By Guy Delisle (Drawn and Quarterly)

Delisle tells the true story of a Doctors Without Borders worker who was kidnapped in 1997. He deftly mines stillness and long stretches of inaction for uncomfortably taut drama. Delisle’s monochromatic palette only heightens the sense of captivity as a brutal mind game of uncertainty.

Mighty Thor, Vol. 3: The Asgard/Shi’ar War

By Jason Aaron et al. (Marvel)

Aaron’s run on Thor is only getting more rewarding, and the adventures of Jane as Thor — cancer-patient mortal turned race-uniting god — are riveting as we witness the extremes of her leadership, loyalty and sacrifice.

My Favorite Thing Is Monsters

By Emil Ferris (Fantagraphics)

This debut graphic novel from a 55-year-old Chicago artist is a revelation: a deeply textured tale of dark histories framed as a girl’s diary and told through riveting art that is an homage to midcentury horror comics and film. A dark-horse winner that came out of nowhere.

Portugal

By Cyril Pedrosa. Translated by Montana Kane (NBM)

The dreamy liquid lines of this translation of Pedrosa’s French story — as much a triumph of atmosphere as action — propel a cartoonist’s search for rejuvenation. The book’s artist as a young man may be disenchanted, but the dazzling, meditative panels are entirely enchanting.

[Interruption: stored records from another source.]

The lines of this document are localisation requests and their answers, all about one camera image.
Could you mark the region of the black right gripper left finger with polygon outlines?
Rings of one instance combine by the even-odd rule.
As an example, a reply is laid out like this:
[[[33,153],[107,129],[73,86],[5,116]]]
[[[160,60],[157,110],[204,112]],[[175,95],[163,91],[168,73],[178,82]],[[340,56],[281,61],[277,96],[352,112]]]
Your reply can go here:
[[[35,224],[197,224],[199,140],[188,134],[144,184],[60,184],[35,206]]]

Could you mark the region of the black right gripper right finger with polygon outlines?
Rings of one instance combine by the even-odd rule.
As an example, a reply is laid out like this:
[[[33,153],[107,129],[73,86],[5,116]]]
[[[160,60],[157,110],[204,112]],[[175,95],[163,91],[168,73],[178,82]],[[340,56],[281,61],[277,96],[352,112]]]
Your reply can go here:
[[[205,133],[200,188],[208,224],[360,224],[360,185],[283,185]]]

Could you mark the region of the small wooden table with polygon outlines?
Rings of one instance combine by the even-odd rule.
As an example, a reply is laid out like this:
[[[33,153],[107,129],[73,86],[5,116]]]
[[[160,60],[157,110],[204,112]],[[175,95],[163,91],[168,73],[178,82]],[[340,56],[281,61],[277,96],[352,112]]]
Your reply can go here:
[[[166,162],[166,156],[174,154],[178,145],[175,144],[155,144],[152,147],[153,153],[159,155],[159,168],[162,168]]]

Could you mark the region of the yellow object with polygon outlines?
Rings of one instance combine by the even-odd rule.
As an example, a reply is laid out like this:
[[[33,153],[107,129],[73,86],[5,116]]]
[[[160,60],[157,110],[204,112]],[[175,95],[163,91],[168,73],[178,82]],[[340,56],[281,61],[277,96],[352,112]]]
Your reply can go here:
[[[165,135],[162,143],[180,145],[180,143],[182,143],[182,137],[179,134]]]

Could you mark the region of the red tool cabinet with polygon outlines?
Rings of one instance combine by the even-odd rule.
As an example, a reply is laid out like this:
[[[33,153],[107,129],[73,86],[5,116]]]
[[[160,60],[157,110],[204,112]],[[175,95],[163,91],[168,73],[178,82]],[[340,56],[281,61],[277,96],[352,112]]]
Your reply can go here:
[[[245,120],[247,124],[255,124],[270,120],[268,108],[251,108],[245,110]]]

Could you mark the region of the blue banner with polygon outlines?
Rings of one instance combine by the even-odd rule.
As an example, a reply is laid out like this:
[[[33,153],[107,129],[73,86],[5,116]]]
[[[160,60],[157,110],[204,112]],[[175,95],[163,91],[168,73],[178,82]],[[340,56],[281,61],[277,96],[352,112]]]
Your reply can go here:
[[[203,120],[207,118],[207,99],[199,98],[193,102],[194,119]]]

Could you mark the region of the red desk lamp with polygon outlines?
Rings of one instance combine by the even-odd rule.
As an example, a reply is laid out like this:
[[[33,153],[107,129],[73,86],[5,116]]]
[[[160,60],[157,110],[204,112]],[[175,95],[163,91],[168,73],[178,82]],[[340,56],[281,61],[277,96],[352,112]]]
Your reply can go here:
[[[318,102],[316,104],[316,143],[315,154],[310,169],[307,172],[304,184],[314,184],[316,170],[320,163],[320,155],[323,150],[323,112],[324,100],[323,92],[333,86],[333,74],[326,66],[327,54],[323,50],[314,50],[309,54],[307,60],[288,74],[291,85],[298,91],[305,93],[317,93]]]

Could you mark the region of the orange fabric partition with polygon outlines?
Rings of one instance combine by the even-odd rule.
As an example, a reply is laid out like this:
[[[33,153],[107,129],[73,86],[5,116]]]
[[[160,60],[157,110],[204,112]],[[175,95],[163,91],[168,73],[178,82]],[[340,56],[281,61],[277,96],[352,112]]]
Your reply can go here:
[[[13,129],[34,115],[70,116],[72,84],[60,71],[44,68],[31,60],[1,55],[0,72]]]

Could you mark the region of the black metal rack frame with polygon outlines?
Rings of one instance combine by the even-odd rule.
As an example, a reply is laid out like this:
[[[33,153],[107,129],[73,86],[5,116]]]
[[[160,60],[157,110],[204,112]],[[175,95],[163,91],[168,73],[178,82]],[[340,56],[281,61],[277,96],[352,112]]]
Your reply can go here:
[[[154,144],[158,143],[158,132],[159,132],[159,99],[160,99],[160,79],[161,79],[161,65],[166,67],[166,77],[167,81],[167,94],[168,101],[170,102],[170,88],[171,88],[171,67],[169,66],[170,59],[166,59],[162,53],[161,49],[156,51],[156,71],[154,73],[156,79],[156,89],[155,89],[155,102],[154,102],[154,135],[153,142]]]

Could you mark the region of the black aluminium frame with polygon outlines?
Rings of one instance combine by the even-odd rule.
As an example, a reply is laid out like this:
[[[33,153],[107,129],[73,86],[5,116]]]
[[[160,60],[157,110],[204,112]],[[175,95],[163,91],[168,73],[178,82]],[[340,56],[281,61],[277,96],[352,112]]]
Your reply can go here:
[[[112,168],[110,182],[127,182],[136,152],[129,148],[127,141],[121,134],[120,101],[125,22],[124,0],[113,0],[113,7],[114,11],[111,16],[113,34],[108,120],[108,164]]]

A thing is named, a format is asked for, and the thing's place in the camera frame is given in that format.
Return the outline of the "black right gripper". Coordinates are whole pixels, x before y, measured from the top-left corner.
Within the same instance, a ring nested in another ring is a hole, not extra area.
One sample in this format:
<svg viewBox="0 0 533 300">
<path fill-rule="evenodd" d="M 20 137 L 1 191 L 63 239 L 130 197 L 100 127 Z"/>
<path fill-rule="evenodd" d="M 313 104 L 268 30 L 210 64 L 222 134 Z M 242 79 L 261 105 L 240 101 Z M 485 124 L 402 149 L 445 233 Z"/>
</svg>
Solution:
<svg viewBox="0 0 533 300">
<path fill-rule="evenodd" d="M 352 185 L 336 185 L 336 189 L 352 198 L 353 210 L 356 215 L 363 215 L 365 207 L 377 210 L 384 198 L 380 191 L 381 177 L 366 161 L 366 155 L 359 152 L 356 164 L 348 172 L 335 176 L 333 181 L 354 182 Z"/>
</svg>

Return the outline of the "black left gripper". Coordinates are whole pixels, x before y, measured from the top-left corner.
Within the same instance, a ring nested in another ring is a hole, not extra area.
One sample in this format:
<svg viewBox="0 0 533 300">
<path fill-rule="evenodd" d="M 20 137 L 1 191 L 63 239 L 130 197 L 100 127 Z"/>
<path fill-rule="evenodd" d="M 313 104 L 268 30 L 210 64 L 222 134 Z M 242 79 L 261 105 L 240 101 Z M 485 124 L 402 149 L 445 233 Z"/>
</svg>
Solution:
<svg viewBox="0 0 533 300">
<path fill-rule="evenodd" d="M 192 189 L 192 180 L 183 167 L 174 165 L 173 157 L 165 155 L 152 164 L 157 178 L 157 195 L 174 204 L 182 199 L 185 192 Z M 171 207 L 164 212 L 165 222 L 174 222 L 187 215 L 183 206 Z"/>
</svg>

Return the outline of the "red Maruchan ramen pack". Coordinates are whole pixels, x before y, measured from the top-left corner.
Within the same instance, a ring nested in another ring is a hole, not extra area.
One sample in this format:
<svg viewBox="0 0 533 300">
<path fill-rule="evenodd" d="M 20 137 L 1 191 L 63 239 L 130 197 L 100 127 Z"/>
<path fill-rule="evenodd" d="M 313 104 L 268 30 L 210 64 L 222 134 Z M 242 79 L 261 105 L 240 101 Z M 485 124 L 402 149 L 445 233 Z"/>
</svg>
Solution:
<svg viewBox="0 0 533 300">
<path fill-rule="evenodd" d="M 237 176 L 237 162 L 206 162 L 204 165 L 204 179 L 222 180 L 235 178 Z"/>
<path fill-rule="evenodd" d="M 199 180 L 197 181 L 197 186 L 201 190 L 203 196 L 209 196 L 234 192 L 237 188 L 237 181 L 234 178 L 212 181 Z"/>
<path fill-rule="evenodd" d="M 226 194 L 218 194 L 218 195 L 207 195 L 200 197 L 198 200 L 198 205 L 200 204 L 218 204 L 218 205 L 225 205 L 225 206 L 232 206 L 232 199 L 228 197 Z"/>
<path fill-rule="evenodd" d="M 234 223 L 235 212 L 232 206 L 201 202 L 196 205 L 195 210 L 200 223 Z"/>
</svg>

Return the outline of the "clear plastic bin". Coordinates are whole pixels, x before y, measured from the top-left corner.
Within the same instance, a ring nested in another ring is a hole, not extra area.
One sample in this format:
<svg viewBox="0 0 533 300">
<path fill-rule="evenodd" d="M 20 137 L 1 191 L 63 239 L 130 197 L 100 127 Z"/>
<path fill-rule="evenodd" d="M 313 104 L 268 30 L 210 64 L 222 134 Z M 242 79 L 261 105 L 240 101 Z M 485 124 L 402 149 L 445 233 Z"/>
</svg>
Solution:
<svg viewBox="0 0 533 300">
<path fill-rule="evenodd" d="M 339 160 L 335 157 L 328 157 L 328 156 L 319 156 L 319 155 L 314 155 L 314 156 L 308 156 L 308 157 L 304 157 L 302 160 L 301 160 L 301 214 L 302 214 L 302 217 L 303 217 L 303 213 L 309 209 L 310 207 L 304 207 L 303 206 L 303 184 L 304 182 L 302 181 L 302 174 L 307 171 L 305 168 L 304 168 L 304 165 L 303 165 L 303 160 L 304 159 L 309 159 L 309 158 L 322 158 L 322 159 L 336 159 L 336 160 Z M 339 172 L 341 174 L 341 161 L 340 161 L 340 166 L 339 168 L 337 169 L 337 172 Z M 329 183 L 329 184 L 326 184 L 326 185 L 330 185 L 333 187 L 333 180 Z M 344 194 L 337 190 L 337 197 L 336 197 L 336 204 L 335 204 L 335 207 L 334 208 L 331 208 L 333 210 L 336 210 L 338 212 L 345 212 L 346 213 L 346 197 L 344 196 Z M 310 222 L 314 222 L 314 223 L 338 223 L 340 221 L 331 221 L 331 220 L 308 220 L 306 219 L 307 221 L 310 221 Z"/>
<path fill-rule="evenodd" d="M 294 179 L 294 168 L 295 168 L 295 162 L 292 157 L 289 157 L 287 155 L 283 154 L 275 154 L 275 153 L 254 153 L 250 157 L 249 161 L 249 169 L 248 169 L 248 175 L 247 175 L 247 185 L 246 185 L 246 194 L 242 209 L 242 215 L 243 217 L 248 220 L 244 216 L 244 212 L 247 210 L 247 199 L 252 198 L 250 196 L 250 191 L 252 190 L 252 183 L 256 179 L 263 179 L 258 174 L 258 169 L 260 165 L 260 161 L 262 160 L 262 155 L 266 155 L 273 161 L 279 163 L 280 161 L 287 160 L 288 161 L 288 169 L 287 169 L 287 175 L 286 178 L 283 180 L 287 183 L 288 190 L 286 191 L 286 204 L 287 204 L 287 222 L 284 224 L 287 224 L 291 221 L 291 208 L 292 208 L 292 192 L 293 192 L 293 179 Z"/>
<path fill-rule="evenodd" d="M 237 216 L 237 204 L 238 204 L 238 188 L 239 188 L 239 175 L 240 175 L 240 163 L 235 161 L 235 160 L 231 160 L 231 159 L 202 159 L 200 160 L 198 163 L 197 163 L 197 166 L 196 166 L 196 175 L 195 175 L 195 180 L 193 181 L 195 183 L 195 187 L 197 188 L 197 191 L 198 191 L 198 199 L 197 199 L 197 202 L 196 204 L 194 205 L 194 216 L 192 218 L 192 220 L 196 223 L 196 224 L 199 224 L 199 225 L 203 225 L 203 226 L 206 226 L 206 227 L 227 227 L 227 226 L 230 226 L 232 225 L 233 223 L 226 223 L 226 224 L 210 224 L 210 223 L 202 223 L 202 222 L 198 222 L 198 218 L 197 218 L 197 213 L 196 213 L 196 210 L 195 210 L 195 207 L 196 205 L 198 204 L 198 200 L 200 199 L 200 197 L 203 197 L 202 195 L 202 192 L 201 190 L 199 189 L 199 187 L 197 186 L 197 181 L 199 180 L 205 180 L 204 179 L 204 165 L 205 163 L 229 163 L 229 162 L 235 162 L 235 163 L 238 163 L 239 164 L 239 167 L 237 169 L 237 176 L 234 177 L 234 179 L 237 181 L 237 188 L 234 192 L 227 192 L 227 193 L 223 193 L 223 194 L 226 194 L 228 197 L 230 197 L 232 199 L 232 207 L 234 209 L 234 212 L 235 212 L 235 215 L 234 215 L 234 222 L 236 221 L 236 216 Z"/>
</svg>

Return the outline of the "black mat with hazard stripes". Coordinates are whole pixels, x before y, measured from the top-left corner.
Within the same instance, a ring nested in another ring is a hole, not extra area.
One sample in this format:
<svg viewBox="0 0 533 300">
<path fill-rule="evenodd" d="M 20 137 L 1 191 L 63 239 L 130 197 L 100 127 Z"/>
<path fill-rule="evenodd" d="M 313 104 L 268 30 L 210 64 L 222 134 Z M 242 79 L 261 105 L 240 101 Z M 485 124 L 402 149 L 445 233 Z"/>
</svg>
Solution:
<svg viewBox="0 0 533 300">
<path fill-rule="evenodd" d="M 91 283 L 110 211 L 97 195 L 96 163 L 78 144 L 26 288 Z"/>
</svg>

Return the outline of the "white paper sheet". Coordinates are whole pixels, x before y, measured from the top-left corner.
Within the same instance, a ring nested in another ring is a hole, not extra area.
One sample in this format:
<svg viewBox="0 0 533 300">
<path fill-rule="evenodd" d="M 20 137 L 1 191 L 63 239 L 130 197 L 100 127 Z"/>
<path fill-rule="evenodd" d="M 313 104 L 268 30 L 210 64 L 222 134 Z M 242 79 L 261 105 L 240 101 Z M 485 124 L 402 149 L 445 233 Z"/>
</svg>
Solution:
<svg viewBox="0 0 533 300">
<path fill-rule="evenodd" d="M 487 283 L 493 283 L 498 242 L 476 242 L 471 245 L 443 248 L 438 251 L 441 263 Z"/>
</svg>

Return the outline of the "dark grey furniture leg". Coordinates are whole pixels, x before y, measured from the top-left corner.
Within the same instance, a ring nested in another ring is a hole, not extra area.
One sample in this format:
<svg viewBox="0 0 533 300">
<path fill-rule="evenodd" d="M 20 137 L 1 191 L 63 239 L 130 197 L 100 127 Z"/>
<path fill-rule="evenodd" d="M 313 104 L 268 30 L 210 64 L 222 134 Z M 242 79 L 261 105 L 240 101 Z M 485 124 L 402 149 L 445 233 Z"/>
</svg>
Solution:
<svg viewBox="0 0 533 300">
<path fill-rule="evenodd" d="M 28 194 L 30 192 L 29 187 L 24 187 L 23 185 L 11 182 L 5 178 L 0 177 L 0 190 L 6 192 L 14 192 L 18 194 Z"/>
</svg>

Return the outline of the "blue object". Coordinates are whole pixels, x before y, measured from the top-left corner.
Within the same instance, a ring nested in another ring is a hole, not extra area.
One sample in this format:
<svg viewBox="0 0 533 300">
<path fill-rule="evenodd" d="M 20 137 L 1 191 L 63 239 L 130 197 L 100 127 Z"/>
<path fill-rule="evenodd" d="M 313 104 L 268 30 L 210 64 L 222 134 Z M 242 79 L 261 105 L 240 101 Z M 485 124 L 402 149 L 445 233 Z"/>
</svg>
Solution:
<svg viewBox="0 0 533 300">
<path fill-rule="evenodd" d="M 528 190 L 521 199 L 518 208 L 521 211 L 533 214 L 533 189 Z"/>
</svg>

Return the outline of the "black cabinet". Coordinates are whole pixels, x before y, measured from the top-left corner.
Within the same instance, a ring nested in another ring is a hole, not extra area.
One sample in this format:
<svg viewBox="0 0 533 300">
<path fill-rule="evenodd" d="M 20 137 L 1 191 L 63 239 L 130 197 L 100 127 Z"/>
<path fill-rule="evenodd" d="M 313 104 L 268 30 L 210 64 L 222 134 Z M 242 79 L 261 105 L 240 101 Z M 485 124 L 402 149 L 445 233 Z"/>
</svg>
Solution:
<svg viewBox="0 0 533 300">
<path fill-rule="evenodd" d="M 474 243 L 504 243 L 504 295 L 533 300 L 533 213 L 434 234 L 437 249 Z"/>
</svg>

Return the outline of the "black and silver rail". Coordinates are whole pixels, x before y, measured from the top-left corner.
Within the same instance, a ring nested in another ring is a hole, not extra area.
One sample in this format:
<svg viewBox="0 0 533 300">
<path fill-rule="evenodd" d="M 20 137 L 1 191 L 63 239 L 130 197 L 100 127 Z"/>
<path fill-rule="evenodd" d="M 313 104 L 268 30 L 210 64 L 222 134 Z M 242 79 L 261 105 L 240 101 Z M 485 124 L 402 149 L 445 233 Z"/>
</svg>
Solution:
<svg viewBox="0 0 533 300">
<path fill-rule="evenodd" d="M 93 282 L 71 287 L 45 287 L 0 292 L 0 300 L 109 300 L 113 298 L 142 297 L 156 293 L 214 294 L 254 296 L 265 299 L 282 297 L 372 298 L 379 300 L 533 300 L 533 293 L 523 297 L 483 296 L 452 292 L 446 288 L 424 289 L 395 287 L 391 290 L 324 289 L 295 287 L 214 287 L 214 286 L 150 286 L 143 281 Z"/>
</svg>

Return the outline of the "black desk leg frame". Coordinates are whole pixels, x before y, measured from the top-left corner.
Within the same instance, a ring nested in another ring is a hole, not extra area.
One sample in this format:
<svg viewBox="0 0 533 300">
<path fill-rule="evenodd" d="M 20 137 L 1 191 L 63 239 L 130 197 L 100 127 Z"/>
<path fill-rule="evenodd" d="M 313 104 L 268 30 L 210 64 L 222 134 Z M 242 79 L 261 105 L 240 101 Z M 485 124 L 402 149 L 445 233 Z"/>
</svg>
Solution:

The Stone Heart: The Nameless City

By Faith Erin Hicks and Jordie Bellaire (First Second)

This YA book is a visual stunner, with Bellaire’s brilliant tints enriching everything from the anatomy under combat to the sweeping peaks of beckoning horizons. Hicks’s flair for tangible fantasy makes this a standout.

Michael Cavna is creator of the "Comic Riffs" column and graphic-novel reviewer for The Washington Post.